**Goal of the exercise**
Print the data that follows again, keeping every line exact.

**Available data**
☆ ☆ ☆ ☆

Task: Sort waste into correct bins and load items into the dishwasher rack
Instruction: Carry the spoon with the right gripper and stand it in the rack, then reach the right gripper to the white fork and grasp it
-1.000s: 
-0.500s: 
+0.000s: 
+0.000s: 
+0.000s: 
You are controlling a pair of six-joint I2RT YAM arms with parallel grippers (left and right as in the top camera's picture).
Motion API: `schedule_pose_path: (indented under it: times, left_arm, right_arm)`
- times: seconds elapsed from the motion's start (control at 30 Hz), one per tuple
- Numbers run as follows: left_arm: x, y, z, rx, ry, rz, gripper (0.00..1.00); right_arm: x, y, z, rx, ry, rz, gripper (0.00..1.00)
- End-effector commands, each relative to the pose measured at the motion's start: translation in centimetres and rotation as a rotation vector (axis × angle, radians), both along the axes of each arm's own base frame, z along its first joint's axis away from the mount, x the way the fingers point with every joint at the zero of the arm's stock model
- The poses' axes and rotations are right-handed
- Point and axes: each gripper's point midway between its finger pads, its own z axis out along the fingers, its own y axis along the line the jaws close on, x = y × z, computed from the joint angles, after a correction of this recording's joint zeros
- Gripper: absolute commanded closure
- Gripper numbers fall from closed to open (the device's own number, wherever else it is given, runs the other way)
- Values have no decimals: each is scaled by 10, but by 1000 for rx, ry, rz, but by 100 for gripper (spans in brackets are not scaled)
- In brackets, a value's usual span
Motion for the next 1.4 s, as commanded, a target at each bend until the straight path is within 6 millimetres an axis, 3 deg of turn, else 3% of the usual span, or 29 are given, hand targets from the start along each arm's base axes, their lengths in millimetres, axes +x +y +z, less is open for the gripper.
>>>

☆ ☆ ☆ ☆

**Task result**
Task: Sort waste into correct bins and load items into the dishwasher rack
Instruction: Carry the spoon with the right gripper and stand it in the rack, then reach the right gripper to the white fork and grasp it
-1.000s: 
-0.500s: 
+0.000s: 
+0.000s: 
+0.000s: 
You are controlling a pair of six-joint I2RT YAM arms with parallel grippers (left and right as in the top camera's picture).
Motion API: `schedule_pose_path: (indented under it: times, left_arm, right_arm)`
- times: seconds elapsed from the motion's start (control at 30 Hz), one per tuple
- Numbers run as follows: left_arm: x, y, z, rx, ry, rz, gripper (0.00..1.00); right_arm: x, y, z, rx, ry, rz, gripper (0.00..1.00)
- End-effector commands, each relative to the pose measured at the motion's start: translation in centimetres and rotation as a rotation vector (axis × angle, radians), both along the axes of each arm's own base frame, z along its first joint's axis away from the mount, x the way the fingers point with every joint at the zero of the arm's stock model
- The poses' axes and rotations are right-handed
- Point and axes: each gripper's point midway between its finger pads, its own z axis out along the fingers, its own y axis along the line the jaws close on, x = y × z, computed from the joint angles, after a correction of this recording's joint zeros
- Gripper: absolute commanded closure
- Gripper numbers fall from closed to open (the device's own number, wherever else it is given, runs the other way)
- Values have no decimals: each is scaled by 10, but by 1000 for rx, ry, rz, but by 100 for gripper (spans in brackets are not scaled)
- In brackets, a value's usual span
Motion for the next 1.4 s, as commanded, a target at each bend until the straight path is within 6 millimetres an axis, 3 deg of turn, else 3% of the usual span, or 29 are given, hand targets from the start along each arm's base axes, their lengths in millimetres, axes +x +y +z, less is open for the gripper.
>>>

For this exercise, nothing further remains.